Description of the task:
Every line in the records below that holds the word "rendered" is to be copied.
((
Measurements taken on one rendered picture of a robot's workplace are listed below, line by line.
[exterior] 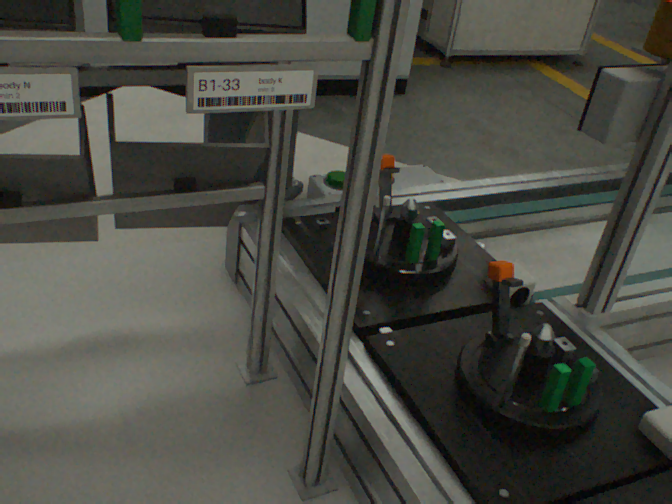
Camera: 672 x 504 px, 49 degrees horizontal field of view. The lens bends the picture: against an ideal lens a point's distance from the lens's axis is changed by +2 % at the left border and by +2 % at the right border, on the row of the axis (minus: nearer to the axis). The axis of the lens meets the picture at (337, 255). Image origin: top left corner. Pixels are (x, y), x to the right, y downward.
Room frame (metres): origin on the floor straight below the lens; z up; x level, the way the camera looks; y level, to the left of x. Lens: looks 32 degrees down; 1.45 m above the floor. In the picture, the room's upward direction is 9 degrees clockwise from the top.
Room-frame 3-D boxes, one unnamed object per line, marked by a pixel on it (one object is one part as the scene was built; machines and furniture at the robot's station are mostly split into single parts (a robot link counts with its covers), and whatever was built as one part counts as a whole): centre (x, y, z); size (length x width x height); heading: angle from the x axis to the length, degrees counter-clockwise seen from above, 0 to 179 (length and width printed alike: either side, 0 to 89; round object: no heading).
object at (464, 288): (0.79, -0.08, 0.96); 0.24 x 0.24 x 0.02; 30
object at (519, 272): (0.75, -0.21, 0.97); 0.05 x 0.05 x 0.04; 30
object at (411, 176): (1.01, -0.05, 0.93); 0.21 x 0.07 x 0.06; 120
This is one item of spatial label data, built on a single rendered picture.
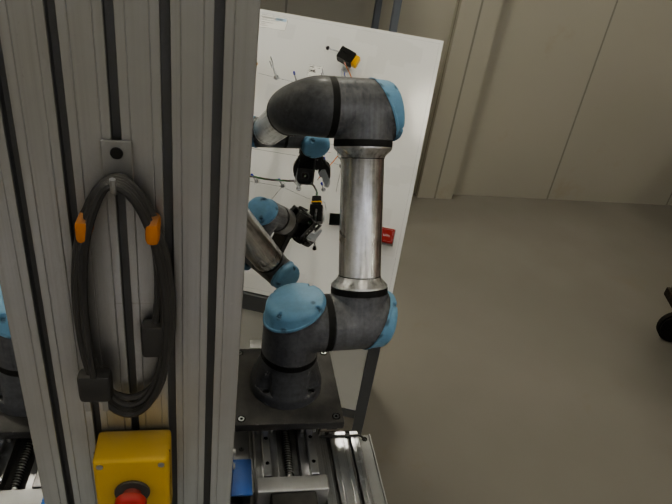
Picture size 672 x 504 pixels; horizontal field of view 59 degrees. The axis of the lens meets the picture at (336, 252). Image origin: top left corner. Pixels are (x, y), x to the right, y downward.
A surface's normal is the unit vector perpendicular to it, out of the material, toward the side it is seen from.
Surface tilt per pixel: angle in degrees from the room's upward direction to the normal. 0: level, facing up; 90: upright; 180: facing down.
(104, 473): 90
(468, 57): 90
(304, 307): 7
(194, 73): 90
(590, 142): 90
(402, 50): 50
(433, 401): 0
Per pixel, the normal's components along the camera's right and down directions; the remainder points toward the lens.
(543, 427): 0.13, -0.84
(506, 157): 0.15, 0.54
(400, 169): -0.05, -0.15
))
Answer area:
Measurements taken on one rendered picture of a robot's workplace are listed below, line by line.
This is one item of spatial label data, built on a single rendered picture.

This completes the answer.